The Stanford in Moscow program provides an incredible language learning opportunity. I am still in awe at how quickly we all went from speaking no Russian to being able to communicate and interact candidly with the locals. We learned a staggering amount of information in the three-week intensive course at the beginning of the quarter. Being able to learn the equivalent of one year of language in three short weeks sounds impossible, and it was incredibly challenging, but entirely worth the reward. Sooner than we knew it, we were completely comfortable navigating the city’s metro and bus systems in order to explore the city.
And the city certainly had much worth investigating. Moscow is dotted with art galleries, theatres, shops, museums and monuments. Russians love paying tribute to their famous citizens—Tolstoy, Lenin, Dostoevsky, and Pushkin, just to
name a few. About two months into the program, we had a group event at the Tolstoy House museum, where Tolstoy used to live. When I got up early that morning to find the museum, I realized the address was on my own street, and it turned out that Tolstoy lived next door to my apartment! The whole time up to that point I’d admired the beautiful brown house, standing alone amongst a jungle of communist flats, and never realized that I was in the presence of such a powerful and talented Russian.
In addition to various museum trips, we went on a group trip to the Bolshoi theatre. While admiring the world famous production of the Swan Lake ballet, we noticed that Beyonce was sitting in the theatre also!

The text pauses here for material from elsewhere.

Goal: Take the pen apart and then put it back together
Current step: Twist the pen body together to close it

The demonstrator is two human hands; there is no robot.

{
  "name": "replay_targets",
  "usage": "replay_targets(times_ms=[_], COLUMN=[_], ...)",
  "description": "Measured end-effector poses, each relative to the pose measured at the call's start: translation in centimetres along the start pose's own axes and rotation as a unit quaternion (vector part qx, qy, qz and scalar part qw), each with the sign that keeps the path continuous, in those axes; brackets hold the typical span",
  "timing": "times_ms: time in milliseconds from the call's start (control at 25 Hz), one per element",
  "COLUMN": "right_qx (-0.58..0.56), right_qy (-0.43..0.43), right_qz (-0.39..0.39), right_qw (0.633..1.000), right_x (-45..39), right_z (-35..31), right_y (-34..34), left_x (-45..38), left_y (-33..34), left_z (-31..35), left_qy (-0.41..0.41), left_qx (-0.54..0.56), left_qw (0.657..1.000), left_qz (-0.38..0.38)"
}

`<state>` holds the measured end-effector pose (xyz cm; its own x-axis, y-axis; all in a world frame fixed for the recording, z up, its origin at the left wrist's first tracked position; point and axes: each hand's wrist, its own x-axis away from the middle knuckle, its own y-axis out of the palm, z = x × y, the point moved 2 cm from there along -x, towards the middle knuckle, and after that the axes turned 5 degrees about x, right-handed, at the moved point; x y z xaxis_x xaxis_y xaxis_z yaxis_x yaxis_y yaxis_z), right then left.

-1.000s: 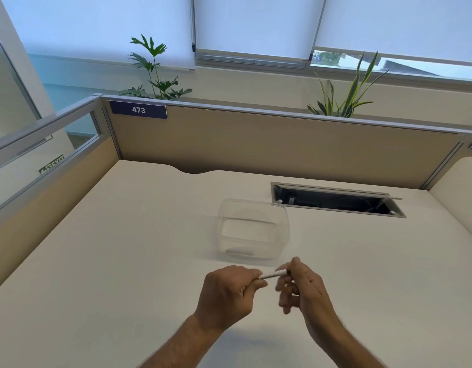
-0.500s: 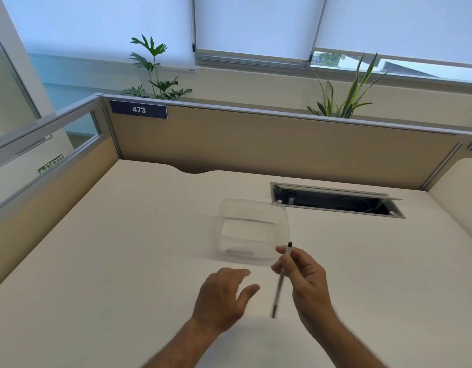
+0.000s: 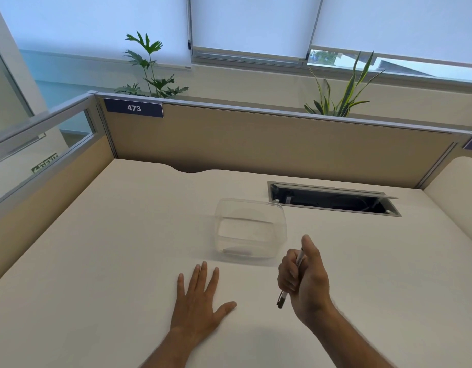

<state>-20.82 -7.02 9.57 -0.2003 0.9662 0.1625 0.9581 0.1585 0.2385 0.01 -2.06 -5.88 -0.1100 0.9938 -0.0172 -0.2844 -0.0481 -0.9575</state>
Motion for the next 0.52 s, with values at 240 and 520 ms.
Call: replay_targets(times_ms=[240, 520], right_qx=[-0.035, -0.02], right_qy=[0.017, 0.016], right_qz=[-0.007, 0.01], right_qw=[0.999, 1.0], right_x=[0.0, 0.2], right_z=[-0.23, 0.28], right_y=[-0.16, -0.31], left_x=[-0.06, -0.14], left_y=[0.09, 0.29], left_z=[0.02, -0.1], left_qy=[0.0, -0.002], left_qx=[-0.007, -0.012], left_qw=[1.0, 1.0], left_qz=[-0.013, -0.003])
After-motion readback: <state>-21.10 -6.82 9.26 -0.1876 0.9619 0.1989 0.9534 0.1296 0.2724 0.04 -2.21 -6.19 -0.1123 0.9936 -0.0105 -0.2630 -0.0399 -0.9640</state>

After leaving California to go halfway around the world, we found it so funny to see her there. Seeing her made us realize that the culture and life of Moscow draws people of all walks of life.

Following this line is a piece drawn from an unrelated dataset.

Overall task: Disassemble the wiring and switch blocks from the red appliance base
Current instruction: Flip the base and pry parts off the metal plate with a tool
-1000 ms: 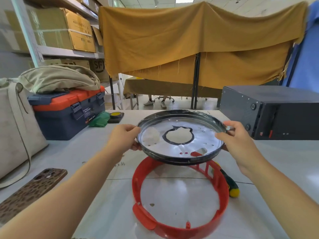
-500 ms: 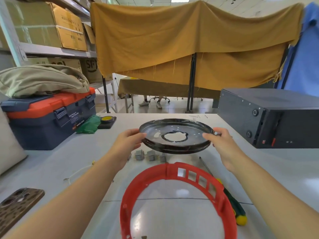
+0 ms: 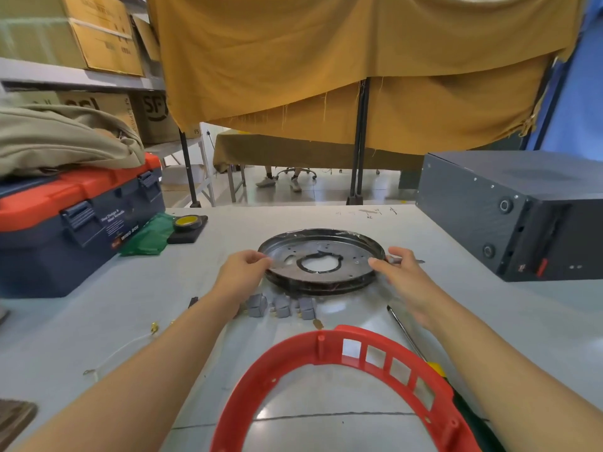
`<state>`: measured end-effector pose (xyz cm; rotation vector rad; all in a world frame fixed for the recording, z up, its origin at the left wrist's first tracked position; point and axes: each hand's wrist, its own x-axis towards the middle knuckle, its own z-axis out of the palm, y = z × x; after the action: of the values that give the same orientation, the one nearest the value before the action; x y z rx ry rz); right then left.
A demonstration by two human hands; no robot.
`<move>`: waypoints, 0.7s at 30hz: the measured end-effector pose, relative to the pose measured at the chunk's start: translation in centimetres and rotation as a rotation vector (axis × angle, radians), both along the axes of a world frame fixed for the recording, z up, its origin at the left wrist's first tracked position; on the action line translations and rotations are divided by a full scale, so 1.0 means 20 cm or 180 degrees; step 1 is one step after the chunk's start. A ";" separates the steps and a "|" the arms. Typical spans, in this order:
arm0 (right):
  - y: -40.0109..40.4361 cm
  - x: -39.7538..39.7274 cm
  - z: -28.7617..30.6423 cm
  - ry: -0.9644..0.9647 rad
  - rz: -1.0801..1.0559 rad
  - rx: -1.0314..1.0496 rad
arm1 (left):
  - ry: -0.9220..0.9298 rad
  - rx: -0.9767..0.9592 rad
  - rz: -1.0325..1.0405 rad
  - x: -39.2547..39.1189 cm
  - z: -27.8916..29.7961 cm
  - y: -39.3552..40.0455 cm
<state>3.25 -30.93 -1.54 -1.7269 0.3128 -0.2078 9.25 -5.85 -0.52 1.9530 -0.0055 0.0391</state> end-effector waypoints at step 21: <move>-0.05 -0.20 0.06 -0.0089 0.0235 -0.0535 | -0.0448 0.1576 -0.1171 -0.28 0.09 0.03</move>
<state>-0.65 -32.03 -0.30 -1.8966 0.2155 -0.2089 3.68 -5.35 1.37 2.4080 -0.5089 -0.0749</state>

Of course, we did also go to classes while we were there. The classes were taught in a way as to complement the cultural experience we were having, by explaining Russian history and culture as to explain the political and social developments
happening in our daily lives. My favorite class was on the economics of modern Russia. The professor, Vladimir Mau, was also the director of our academy, and previously served as an advisor to the Prime Minister in the early 1990’s, a crucial time in the development of the Russian Federation. Not only did I find such a talented and accomplished professor in Mau, but also a mentor. He now heads the Institute for the Economy in Transition, a research organization where I interned over the quarter. I was able to get invaluable international work experience while studying something that really fascinated me. The Stanford in Moscow program did a fantastic job setting up the students with valuable internships in a variety of fields that appealed to them the most. There were internships at law firms, hospitals, research centers, and newspapers, among others.

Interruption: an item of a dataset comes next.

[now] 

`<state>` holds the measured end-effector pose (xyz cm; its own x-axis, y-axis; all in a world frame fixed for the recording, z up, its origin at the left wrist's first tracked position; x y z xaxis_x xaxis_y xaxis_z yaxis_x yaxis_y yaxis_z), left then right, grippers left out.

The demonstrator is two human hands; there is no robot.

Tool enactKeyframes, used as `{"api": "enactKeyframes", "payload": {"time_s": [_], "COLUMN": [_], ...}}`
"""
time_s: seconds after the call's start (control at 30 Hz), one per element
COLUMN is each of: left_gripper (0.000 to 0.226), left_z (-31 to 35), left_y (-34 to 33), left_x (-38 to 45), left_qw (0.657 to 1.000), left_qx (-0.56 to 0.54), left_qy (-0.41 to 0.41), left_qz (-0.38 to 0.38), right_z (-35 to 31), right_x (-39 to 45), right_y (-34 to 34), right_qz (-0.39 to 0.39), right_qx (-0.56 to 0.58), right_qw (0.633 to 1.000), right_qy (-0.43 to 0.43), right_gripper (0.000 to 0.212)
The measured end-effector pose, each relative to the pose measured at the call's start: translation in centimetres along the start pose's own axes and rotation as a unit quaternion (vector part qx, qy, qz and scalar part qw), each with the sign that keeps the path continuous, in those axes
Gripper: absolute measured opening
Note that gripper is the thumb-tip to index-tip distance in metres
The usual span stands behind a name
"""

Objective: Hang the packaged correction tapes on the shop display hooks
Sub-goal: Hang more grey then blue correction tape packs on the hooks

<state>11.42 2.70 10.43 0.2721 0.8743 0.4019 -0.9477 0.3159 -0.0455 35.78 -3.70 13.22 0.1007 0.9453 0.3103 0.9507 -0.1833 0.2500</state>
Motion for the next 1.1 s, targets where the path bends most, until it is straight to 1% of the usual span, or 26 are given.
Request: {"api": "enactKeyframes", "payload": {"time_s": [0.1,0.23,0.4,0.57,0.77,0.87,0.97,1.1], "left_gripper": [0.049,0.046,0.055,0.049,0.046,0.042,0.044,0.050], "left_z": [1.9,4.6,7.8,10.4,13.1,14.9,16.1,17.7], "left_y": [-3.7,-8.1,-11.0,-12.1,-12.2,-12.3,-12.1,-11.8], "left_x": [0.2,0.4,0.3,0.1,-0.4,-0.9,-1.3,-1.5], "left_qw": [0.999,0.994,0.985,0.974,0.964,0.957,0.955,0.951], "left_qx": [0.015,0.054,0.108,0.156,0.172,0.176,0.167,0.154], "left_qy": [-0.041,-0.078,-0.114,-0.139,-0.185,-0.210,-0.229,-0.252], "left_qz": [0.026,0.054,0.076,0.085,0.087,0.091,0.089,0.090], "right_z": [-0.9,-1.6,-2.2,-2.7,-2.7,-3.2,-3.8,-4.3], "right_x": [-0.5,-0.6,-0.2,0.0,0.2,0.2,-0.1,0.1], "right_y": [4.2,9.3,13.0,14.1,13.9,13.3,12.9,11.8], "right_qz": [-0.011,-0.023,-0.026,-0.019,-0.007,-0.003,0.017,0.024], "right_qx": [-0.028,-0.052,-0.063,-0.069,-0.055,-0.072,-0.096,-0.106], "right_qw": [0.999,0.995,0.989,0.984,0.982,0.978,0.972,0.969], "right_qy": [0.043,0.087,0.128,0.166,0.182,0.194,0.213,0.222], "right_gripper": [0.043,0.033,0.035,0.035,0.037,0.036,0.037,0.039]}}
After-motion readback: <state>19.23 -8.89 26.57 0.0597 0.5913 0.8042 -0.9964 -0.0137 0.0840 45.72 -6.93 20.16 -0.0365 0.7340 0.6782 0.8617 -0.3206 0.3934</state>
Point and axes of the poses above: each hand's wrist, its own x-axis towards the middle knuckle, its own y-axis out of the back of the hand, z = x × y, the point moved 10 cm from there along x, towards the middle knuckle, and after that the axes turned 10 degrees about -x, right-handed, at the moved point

One of the most memorable aspects of the program were the numerous friendships we made with Russians. Across our group, there were friendships with students at our school, coworkers from internships, teammates from sport clubs, and others. It was great to be able to discuss the political and social ongoings with locals who were excited to hear our opinions. They also loved showing us around and brought us to many places we wouldn’t have experienced without them. We found the Russian people incredibly loving and compassionate once you build relationships with them.
My experience in Russia will continue to affect and impact my life at Stanford. With new friends and interests spurred by the trip, I look forward to expanding my knowledge of Russia and the Russian language while being back on campus. It was far and above my favorite quarter at Sanford, and I hope that you can also take a leap of faith and go experience this breathtaking country for yourself.